- Activity
Copy every line from the records below that carries the word "white".

· · · · ·

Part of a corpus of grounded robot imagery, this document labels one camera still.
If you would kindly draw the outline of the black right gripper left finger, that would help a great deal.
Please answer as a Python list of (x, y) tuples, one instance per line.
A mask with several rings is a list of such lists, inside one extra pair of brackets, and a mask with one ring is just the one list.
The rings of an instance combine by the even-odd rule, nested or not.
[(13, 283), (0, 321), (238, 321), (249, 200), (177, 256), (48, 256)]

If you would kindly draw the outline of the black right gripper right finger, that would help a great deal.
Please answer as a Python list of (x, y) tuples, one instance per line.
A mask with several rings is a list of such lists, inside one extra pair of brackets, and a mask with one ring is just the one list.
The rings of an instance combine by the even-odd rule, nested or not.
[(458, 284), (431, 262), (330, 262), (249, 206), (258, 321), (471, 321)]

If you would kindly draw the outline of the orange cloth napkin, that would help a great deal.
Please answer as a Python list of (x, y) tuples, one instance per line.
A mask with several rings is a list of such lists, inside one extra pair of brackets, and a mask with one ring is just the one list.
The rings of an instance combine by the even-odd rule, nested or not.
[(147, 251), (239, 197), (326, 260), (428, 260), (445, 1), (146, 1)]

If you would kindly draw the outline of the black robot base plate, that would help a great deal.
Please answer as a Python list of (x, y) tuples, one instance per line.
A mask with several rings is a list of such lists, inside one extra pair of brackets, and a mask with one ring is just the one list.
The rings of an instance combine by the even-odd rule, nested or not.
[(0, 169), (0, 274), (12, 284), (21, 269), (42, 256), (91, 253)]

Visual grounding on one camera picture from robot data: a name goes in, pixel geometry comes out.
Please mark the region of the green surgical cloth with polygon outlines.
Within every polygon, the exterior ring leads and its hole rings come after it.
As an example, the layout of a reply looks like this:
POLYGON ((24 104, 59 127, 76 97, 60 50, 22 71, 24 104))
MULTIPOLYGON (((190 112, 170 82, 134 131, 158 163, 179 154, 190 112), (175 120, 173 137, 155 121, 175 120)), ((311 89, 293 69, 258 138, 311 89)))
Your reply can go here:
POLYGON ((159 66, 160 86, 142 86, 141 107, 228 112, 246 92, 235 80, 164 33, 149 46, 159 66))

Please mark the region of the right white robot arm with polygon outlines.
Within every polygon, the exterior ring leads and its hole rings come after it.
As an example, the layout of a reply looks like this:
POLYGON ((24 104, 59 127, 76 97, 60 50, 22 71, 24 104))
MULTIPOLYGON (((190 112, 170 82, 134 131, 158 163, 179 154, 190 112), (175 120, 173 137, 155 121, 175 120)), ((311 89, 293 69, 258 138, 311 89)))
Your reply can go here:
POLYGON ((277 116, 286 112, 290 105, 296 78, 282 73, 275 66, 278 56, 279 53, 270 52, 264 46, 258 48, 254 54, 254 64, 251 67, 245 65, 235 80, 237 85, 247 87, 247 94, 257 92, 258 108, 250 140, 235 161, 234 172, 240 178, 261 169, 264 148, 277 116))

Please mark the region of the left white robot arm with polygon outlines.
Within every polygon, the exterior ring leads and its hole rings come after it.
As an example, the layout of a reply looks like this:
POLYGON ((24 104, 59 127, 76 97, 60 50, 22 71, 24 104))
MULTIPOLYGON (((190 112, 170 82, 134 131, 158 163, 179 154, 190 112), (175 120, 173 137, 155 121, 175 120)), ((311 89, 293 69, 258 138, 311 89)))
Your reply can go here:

· · · · ·

- Result for this task
Please mark the region of the right white robot arm with polygon outlines.
Please mark the region of the left white robot arm with polygon outlines.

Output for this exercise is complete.